Dramatically increased size of PDF after OCR

P12 · March 6, 2022, 12:18pm

As far as I know it’s a one-off purchase, not a subscription (though it’s also on SetApp). It has been money well spent for me.

rmschne · March 6, 2022, 12:32pm

Yes. My bad. I guess from your link the fee $9.99/month is for Setapp or something. I’m unfamiliar with this app.

I use Ghostscript, which is free of license fee, to compress PDFs.

marshalleq · March 6, 2022, 11:52pm

Can @BLUEFROG confirm if there’s ever been a ticket logged with Abbey about this? Have just been hit by this also and the way it would normally work is the paying customer of Abbey (in this case Devonthink) would log a ticket and say we have thousands of users complaining, please can you fix.

Sorry I haven’t searched all the other threads for this. In my case 18M document is turning into 143M which admittedly is not as bad as the others - but the main problem seems to be that it’s now slow to read on my computer due to the size of the file. New computer inbound but really it shouldn’t be like this.

Thanks.

jandamm · June 12, 2025, 11:54am

Sorry for opening this up again.

I checked that the extremely large files are indeed created by Quartz instead of Abby.
I was wondering whether there is a way to strip/modify metadata so it’ll be created by Abby instead?
In most cases I don’t care for the metadata only the (then searchable) content.

aedwards · June 12, 2025, 12:27pm

It depends on the PDF, there are a number of reasons why modifications are made after the OCR stage, such as transferring annotations or table of contents.
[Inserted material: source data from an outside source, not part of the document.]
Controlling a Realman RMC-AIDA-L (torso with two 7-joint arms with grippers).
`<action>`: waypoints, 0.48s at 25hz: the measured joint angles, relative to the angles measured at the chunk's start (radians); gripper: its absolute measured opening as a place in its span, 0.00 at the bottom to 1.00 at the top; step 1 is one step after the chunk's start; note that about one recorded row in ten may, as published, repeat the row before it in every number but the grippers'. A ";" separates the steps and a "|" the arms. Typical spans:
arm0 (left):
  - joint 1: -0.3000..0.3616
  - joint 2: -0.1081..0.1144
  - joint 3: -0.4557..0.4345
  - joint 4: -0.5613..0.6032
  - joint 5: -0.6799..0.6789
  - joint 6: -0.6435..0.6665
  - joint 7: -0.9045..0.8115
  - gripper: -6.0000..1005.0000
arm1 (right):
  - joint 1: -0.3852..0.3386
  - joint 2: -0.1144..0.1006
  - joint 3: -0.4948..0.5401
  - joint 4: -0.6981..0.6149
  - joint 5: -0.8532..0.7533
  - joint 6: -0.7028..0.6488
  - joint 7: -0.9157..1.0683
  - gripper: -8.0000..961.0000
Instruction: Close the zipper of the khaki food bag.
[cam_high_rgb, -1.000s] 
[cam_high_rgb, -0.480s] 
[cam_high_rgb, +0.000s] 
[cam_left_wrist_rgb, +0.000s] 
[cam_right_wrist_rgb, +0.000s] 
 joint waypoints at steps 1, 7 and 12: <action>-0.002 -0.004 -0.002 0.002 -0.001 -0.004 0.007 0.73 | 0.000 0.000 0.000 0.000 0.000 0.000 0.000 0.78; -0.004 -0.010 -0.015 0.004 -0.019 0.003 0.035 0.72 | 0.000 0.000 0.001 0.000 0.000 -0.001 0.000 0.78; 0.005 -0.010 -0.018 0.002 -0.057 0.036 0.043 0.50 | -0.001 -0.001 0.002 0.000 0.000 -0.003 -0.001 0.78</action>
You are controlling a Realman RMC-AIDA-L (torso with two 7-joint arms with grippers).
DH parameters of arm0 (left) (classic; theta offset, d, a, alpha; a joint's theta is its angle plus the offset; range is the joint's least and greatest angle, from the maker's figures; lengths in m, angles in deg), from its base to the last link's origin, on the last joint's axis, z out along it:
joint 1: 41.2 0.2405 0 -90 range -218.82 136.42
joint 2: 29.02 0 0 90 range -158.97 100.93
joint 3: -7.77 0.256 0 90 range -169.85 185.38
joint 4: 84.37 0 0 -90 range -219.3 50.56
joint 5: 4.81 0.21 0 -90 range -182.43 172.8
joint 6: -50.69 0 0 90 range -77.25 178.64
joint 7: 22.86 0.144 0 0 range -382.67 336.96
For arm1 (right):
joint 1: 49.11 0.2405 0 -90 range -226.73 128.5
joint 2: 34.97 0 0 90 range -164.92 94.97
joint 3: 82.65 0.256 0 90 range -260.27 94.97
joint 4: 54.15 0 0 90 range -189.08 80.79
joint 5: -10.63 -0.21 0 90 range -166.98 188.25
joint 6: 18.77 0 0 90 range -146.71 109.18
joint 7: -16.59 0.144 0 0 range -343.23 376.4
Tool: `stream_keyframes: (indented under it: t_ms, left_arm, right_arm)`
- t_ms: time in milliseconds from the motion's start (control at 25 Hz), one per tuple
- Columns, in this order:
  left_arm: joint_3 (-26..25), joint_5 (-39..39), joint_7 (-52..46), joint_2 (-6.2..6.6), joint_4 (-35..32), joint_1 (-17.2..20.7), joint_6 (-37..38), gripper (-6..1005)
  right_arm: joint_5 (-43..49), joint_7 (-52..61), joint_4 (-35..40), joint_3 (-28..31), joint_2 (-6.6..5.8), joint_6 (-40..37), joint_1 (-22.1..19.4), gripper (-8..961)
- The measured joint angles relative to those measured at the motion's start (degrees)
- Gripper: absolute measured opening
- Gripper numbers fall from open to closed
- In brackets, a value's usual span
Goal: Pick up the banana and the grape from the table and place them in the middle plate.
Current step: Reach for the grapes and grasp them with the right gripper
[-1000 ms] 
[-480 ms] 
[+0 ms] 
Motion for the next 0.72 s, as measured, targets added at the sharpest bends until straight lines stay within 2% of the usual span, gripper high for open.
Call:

What size are the original and OCR’d files? Could you provide a copy of the original file and a screenshot of your OCR settings. If you do not wish to share the PDF on the forum please create a support ticket and add “For the attention of Alan” at the top.

jandamm · June 12, 2025, 4:26pm

Thanks, I’ve created a ticket.

I also tried to reduce the file size with PDF Squeezer but it was still a very large pdf and hard to read.

rfog · June 13, 2025, 6:21am

If it is only one PDF, you could send privately to me and I will process with Abbyy 15 PDF with MRC compression from Windows. The result will be like those downloaded from arivchve.org and normally it is ten to one in size reduction without normal visual quality reduction. From macOS, if the “image” backgrounds are too much different because paper irregularities, the size grows absurdly.

Problem with this MRC compression is if you annotate in DT, Preview or most macOS applications that use the Apple PDF Framework, it grows back into the original big size, or even bigger, does not matter if you only highlight a letter or the entire document. The only application in macOS I’ve found does not do that is PDF Expert.

(It’s quite Kafkaesque that Windows now has much better native and third-party support for PDF than macOS, which is almost where the PDF format first came into its own).

jandamm · June 13, 2025, 6:45am

Thanks for the offer.
Unfortunately I got a lot of pdfs from that insurance and only some of them grow in size when OCRed.
The final size is 3-4MB which is okay. But it’s quite large considering the files are 100KB before.

chrillek · June 13, 2025, 7:08am

Stupid question: are you sure the insurance sends out PDFs without a text layer? I don’t see that with any invoice, statement, whatever from banks, insurances, internet providers etc.

jandamm · June 13, 2025, 11:38am

I’ve encountered four different pdfs from companies:

searchable (most pdfs)
selectable text (in DT) but not searchable
kind of encrypted text layer. Can select text but the text isn’t equal to the visible text. Maybe it’s not text but vectors instead?
image only pdfs

In this case it was the third type.